**GIVEN MATERIAL:**
• • • • •

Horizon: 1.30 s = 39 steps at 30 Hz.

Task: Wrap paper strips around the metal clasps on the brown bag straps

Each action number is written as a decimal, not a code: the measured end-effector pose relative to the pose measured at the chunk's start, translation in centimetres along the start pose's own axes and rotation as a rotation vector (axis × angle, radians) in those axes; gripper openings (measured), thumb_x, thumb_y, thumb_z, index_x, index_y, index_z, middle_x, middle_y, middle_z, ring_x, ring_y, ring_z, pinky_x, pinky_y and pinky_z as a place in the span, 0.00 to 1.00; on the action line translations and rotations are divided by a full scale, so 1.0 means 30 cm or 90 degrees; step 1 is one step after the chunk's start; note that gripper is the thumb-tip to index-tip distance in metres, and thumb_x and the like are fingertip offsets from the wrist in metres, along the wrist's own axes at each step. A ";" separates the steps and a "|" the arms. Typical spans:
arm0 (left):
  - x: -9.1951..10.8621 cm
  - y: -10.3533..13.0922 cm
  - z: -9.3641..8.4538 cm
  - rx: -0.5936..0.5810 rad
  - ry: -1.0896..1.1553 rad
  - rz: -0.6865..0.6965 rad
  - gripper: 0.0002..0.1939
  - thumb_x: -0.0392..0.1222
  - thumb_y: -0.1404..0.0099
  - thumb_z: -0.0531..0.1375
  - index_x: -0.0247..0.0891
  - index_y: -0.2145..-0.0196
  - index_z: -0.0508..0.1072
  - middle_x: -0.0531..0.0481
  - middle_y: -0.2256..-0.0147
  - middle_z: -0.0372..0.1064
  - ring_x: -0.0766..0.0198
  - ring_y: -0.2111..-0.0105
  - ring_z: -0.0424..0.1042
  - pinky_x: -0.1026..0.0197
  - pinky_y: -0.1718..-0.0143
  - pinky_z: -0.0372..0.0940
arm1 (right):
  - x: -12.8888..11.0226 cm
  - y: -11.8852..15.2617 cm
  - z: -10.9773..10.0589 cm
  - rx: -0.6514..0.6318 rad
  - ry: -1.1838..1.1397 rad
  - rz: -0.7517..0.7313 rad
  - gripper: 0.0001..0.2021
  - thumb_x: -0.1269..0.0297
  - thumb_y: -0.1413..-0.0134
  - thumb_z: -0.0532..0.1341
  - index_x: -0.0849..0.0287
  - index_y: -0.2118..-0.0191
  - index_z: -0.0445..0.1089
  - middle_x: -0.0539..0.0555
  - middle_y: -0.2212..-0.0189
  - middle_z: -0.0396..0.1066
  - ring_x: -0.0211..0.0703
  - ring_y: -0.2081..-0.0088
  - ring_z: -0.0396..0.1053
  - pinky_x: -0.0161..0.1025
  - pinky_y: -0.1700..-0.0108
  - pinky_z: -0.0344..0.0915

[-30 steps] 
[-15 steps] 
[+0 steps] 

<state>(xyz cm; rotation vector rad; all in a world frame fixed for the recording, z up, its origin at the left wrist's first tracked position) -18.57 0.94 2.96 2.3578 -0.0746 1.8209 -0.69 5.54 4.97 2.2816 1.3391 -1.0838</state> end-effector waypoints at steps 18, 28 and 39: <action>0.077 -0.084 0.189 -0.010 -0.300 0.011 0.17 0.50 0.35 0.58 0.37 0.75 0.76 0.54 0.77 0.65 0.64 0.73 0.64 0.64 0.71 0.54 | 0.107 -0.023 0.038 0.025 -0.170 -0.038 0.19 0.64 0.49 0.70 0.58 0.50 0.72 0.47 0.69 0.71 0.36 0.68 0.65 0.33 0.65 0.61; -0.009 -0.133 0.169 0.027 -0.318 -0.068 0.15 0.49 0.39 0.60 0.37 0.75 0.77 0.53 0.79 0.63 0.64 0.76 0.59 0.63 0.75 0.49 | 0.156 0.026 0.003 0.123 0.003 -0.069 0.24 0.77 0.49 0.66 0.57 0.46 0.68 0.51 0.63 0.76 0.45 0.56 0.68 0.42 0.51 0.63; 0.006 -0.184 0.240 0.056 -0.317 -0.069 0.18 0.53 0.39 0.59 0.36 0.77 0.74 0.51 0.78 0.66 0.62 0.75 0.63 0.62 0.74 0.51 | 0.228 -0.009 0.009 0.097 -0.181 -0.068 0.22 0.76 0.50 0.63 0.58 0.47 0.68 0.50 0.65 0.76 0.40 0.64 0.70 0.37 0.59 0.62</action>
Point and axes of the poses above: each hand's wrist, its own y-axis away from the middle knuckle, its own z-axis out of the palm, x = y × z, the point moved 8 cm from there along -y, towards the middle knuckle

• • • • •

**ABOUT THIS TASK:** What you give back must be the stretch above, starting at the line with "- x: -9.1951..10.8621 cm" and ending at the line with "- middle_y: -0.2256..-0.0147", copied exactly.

**SOLUTION BELOW:**
  - x: -9.1951..10.8621 cm
  - y: -10.3533..13.0922 cm
  - z: -9.3641..8.4538 cm
  - rx: -0.5936..0.5810 rad
  - ry: -1.0896..1.1553 rad
  - rz: -0.6865..0.6965 rad
  - gripper: 0.0002..0.1939
  - thumb_x: -0.0392..0.1222
  - thumb_y: -0.1404..0.0099
  - thumb_z: -0.0531..0.1375
  - index_x: -0.0247..0.0891
  - index_y: -0.2145..-0.0196
  - index_z: -0.0508..0.1072
  - middle_x: -0.0531..0.0481
  - middle_y: -0.2256..-0.0147

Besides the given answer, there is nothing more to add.